Engineering Contradictions & Design Principles
Engineering Contradiction Analysis
1Quantity of substance
If low-resolution parametric information is transmitted to reduce data overhead, then data transmission efficiency is improved, but spatial audio reconstruction quality deteriorates
Solution Approach 1:
The encoder pre-calculates and transmits auxiliary information (interpolation curves, characteristic values, or high-resolution parameter sets) that enables the decoder to reconstruct high-resolution parametric information from low-resolution transmitted data. This preliminary preparation of reconstruction data allows quality recovery without increasing transmitted data volume.
Solution Approach 2:
Interpolation curves and characteristic values act as intermediaries between the transmitted low-resolution parameters and the reconstructed high-resolution parameters. These intermediary elements carry the essential information needed to bridge the resolution gap, enabling accurate spatial audio reconstruction from compressed data.
2Manufacturing precision
If high-resolution parametric information is transmitted to improve spatial audio reconstruction quality, then spatial audio reconstruction quality is improved, but data overhead increases
Solution Approach 1:
The system extracts only the most essential and informative parameters for transmission at low resolution, while deriving the remaining high-resolution parameters through interpolation and reconstruction algorithms. This selective extraction minimizes transmitted data while preserving reconstruction quality.
Solution Approach 2:
The system changes the resolution parameter of transmitted data to low-resolution, while using interpolation curves and characteristic values to restore high-resolution parameters at the decoder. This parameter transformation allows quality preservation without proportionate increase in data transmission.
3Measurement precision
If frequent parameter updates are performed to improve time resolution, then time resolution is improved, but coding efficiency deteriorates
Solution Approach 1:
The system updates parameters periodically at lower frequencies, using interpolation curves to generate high-resolution parameter values between update points.
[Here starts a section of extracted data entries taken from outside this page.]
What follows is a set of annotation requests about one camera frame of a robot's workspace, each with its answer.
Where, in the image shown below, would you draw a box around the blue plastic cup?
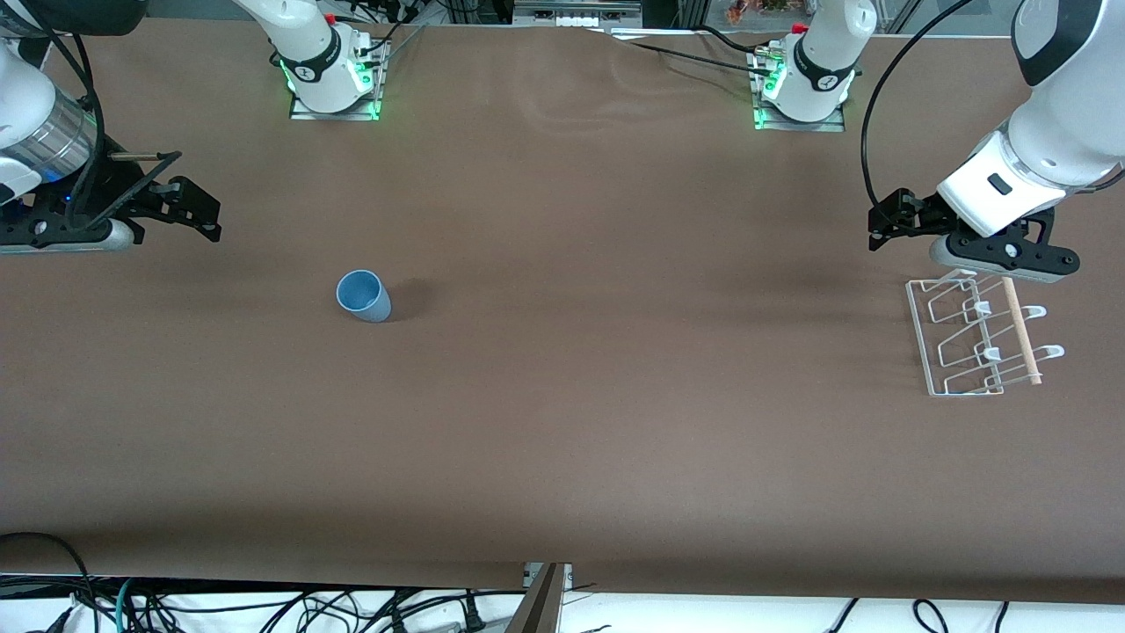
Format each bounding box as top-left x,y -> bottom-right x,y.
337,270 -> 393,324

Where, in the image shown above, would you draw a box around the orange patterned object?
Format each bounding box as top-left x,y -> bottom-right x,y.
725,0 -> 797,24

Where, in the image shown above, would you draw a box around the brown table cover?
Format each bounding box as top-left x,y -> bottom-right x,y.
0,19 -> 1125,606

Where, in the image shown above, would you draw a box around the grey metal power box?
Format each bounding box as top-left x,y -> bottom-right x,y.
512,0 -> 643,27

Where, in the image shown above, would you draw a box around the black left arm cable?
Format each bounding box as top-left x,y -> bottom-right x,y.
860,0 -> 978,212

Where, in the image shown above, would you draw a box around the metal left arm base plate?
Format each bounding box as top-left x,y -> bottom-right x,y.
753,48 -> 846,134

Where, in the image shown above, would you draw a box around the white wire rack wooden bar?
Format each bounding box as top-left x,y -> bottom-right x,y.
905,271 -> 1066,398

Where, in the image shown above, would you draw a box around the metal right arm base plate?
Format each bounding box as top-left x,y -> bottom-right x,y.
289,40 -> 382,122

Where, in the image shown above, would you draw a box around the long black table cable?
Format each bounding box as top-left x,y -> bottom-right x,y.
608,30 -> 776,76

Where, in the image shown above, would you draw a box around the thick black floor cable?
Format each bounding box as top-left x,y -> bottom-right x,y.
0,531 -> 99,633

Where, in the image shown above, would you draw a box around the teal floor cable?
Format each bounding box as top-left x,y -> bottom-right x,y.
112,576 -> 143,633

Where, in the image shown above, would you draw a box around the black tangled floor cables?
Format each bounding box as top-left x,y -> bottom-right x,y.
141,585 -> 493,633

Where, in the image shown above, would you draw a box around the dark angled post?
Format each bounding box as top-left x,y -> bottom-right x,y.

This periodic updating with interpolation maintains perceived time resolution while reducing actual parameter transmission frequency, thereby improving coding efficiency.
Solution Approach 2:
Interpolation curves are pre-calculated and stored, allowing the system to generate high-resolution parameter values without real-time computation. This preliminary preparation enables efficient decoding with high time resolution without requiring frequent parameter transmissions.
Data Source
AI summary
A parameter calculator calculates lower resolution parametric information and interpolation information. On a decoder-side, an upmixer is used for generating the output channels. The upmixer uses high resolution parametric information generated by a parameter interpolator using the low resolution parametric information and decoder-side derived interpolation information or encoder-generated interpolation information for selecting one of a plurality of different interpolation characteristics.